Outpatient Unit, Hematology and Hemotherapy Center of Bahia, Brazil.
Ethn Dis. 2011 Spring;21(2):243-7.
Hemoglobinopathies are the most common genetic disorders in the world and include sickle cell anemia (SCA), which is a public health problem in Brazil. Nevertheless, the disease is highly unknown among health professionals, and delayed diagnosis constitutes an important cause of concern for caretakers of SCA patients. The purpose of this study was to compare the clinical and laboratory history of SCA patients whose diagnosis was established during the first year of life to those of other SCA patients who had delayed SCA diagnosis. Demographic, clinical, and laboratory data were all reviewed from 99 steady-state SCA patients who were followed in a public hematology and hemotherapy clinic in Salvador, Brazil. The patients were aged > or = 12 years and attended the outpatient unit at least once from November 2008 to June 2009. The data were analyzed in 2010. For all patients, the mean age (+/- SD) at diagnosis was 12.7(+/- 12.1) years, ranging from 0 to 47 years. Mean age was higher in patients whose SCA diagnosis was established after age 5 (32.9 +/- 11.9 years, P = .005). Increased unconjugated bilirubin, stroke and splenic sequestration were more prevalent in patients who were diagnosed in the first year of life (P = .043, .024 and .026 respectively). The data suggest that stroke, splenic sequestration and unconjugated bilirubin level may be influenced by age at SCA diagnosis.

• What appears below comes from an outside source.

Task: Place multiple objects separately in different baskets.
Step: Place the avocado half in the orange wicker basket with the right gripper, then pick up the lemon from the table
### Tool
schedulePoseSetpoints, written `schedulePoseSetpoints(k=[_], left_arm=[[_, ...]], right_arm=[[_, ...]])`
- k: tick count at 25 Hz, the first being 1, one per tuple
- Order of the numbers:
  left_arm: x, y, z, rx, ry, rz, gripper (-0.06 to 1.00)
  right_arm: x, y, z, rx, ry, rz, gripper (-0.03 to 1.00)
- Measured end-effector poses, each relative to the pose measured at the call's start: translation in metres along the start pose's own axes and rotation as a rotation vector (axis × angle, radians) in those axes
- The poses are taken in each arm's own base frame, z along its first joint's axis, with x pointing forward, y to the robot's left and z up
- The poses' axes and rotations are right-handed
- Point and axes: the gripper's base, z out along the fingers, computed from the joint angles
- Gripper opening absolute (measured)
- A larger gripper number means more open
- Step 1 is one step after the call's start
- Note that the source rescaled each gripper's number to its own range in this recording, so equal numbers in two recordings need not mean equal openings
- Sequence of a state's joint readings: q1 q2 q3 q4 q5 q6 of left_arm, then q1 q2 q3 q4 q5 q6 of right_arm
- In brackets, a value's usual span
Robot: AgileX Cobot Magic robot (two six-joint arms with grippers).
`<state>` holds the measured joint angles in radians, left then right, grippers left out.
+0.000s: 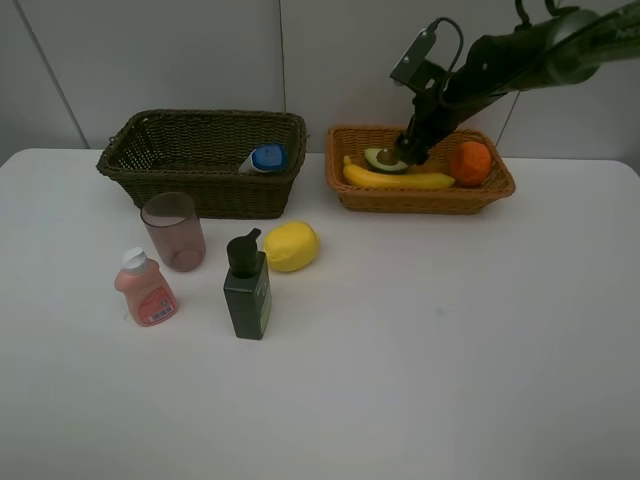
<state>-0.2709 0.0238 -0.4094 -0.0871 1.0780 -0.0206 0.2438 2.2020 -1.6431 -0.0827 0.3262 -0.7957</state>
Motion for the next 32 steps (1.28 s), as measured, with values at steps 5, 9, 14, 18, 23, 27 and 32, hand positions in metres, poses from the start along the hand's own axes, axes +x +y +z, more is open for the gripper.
schedulePoseSetpoints(k=[5,9,14,18,23,27,32], left_arm=[[0.0000,0.0000,0.0000,0.000,0.000,0.000,0.90],[0.0000,0.0000,0.0000,0.000,0.000,0.000,0.90],[0.0000,0.0000,0.0000,0.000,0.000,0.000,0.90],[0.0000,0.0000,0.0000,0.000,0.000,0.000,0.90],[0.0000,0.0000,0.0000,0.000,0.000,0.000,0.90],[0.0000,0.0000,0.0000,0.000,0.000,0.000,0.90],[0.0000,0.0000,0.0000,0.000,0.000,0.000,0.90]], right_arm=[[0.0002,0.0004,0.0000,-0.004,0.002,0.007,0.85],[0.0011,0.0014,0.0000,-0.015,0.012,0.008,0.85],[0.0009,0.0016,0.0000,-0.017,0.010,0.017,0.85],[0.0005,0.0019,0.0000,-0.021,0.006,0.032,0.85],[0.0005,0.0019,0.0000,-0.021,0.006,0.033,0.85],[0.0005,0.0020,0.0000,-0.022,0.006,0.035,0.89],[0.0011,0.0031,-0.0004,-0.036,0.015,0.044,0.92]])
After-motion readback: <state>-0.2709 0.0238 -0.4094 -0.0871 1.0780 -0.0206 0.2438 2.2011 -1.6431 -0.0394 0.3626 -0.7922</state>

血红蛋白病是世界上最常见的遗传疾病,包括镰状细胞贫血(SCA),这是巴西的一个公共卫生问题。然而,这种疾病在卫生专业人员中知之甚少,延迟诊断是 SCA 患者护理人员关注的一个重要原因。本研究的目的是比较在生命的第一年确诊为 SCA 的患者与其他 SCA 患者的临床和实验室病史,后者的 SCA 诊断被延迟。从巴西萨尔瓦多的一家公共血液学和血液治疗诊所的 99 例稳定状态 SCA 患者中回顾了所有人口统计学、临床和实验室数据。患者年龄≥12 岁,并且在 2008 年 11 月至 2009 年 6 月期间至少一次参加了门诊。数据于 2010 年进行分析。对于所有患者,诊断时的平均年龄(+/-SD)为 12.7(+/-12.1)岁,范围为 0 至 47 岁。在年龄> 5 岁时确诊的患者中,平均年龄较高(32.9 +/- 11.9 岁,P =.005)。在生命的第一年确诊的患者中,未结合胆红素、中风和脾脏隔离更为常见(P =.043,P =.024 和 P =.026)。这些数据表明,中风、脾脏隔离和未结合胆红素水平可能受 SCA 诊断年龄的影响。